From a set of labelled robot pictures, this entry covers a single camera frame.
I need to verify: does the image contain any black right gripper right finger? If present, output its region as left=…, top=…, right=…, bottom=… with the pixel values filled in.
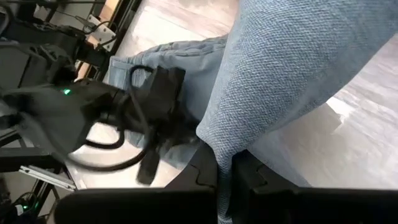
left=231, top=149, right=398, bottom=224

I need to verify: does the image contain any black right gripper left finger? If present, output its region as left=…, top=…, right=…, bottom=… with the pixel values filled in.
left=54, top=141, right=218, bottom=224

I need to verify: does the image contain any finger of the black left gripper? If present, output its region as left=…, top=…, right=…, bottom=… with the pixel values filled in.
left=136, top=133, right=163, bottom=186

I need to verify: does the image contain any light blue denim garment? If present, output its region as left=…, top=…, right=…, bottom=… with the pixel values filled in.
left=102, top=0, right=398, bottom=224

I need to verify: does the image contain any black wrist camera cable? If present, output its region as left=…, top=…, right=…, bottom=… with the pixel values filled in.
left=67, top=64, right=156, bottom=172

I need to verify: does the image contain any black aluminium table frame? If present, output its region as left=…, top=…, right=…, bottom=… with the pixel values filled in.
left=0, top=0, right=144, bottom=218

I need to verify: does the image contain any silver metal bracket plate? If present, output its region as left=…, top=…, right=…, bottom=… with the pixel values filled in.
left=86, top=14, right=118, bottom=52

**********

Every record is to be reproduced exactly, with no pictures included.

[TASK ANSWER]
From a set of labelled robot pictures, this entry covers a single camera frame.
I need to verify: does the image contain any black right gripper right finger? If present, output its region as left=…, top=…, right=…, bottom=… with the pixel values filled in.
left=231, top=149, right=398, bottom=224

I need to verify: does the image contain any black right gripper left finger? If present, output its region as left=…, top=…, right=…, bottom=… with the pixel values filled in.
left=54, top=141, right=218, bottom=224

I need to verify: does the image contain any finger of the black left gripper? If present, output its region as left=…, top=…, right=…, bottom=… with the pixel values filled in.
left=136, top=133, right=163, bottom=186

I need to verify: does the image contain any light blue denim garment? If present, output its region as left=…, top=…, right=…, bottom=… with the pixel values filled in.
left=102, top=0, right=398, bottom=224

I need to verify: does the image contain any black wrist camera cable? If present, output its region as left=…, top=…, right=…, bottom=… with the pixel values filled in.
left=67, top=64, right=156, bottom=172

I need to verify: does the image contain any black aluminium table frame? If present, output its region as left=…, top=…, right=…, bottom=… with the pixel values filled in.
left=0, top=0, right=144, bottom=218

I need to verify: does the image contain any silver metal bracket plate? If present, output its region as left=…, top=…, right=…, bottom=… with the pixel values filled in.
left=86, top=14, right=118, bottom=52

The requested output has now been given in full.